I've never in my life behaved like this. Never in my life believed this is how you keep a marriage going. Never in my life thought this would be me.

I miss that feeling of total safety, of not having a racing heart all day at work, of not starting to feel scared when he gets a text. Of not pouncing at his phone when it rings or a text message comes it.

I miss feeling loved, love and commitment being a given, not something I question every minute. I am exhausted...

Screaminginsideme · 23/01/2018 13:16

Oh Alfie I’m so sorry. I’ve just spent an hour at work hiding in the stores sobbing my heart out. Your husbands affair is an emotional one and he needs to see that. Have you got real world back up? I’ve told just enough key people that he has nowhere to hide from this. Her mum noes because she tutors my DC and I said if she came around wanting to chat as normal I wouldn’t be able to hold back! The pain is bad. Hugs for us all x

Screaminginsideme · 23/01/2018 13:19

Broken the exhaustion is unexpected. I feel sick and trapped I can’t eat.
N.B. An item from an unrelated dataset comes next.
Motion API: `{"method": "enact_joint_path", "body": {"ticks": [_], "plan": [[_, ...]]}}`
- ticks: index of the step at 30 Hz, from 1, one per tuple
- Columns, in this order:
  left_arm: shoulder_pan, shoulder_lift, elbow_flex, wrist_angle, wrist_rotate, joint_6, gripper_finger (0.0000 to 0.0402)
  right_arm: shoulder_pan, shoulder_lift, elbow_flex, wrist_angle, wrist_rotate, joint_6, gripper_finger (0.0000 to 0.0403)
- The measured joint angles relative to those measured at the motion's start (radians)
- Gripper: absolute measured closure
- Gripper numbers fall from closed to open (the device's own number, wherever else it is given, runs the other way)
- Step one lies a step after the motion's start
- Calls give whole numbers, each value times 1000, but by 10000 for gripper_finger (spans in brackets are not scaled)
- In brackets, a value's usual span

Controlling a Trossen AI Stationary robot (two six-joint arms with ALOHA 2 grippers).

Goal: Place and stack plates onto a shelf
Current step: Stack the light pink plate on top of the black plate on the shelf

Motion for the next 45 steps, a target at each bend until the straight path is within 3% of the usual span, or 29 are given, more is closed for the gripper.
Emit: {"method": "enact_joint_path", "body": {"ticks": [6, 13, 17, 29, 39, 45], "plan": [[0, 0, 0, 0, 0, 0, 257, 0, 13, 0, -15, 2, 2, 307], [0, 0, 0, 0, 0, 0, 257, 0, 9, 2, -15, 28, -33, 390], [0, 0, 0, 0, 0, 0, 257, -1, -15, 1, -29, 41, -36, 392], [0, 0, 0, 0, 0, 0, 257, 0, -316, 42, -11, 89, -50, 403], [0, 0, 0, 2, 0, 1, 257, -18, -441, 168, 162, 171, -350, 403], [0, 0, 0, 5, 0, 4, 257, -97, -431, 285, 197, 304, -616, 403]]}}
Alfiemoon1 · 23/01/2018 13:24

Enough is enough he’s got 24 hours to delete and block her and go no contact or I am filing for divorce I’ve had enough. Can’t believe I am back here again after so many months of everything being great.

Brokenlife · 23/01/2018 13:24

Screaming I reached a size 6 in 4 months. I'm forcing myself to eat as I am sick of people stopping me at work, at the corner shop, at school to ask me if I'm ok.

I honestly don't know how he can get on with his life, expects me to trust him again, functions normally and I am a wreck.

And for some reason I think this is normal. I learn everyday to accept this is my new life. 4 months of tears, 4 months of brokenness, currently crying in the toilet at work, but yes, this is my new life...

Alfiemoon1 · 23/01/2018 13:25

He blamed the leaving as digging his heels in well he’s about to find out my heels are a hell of a lot higher than his

Brokenlife · 23/01/2018 13:31

So sorry Alfie, I admire your determination I hope you follow through.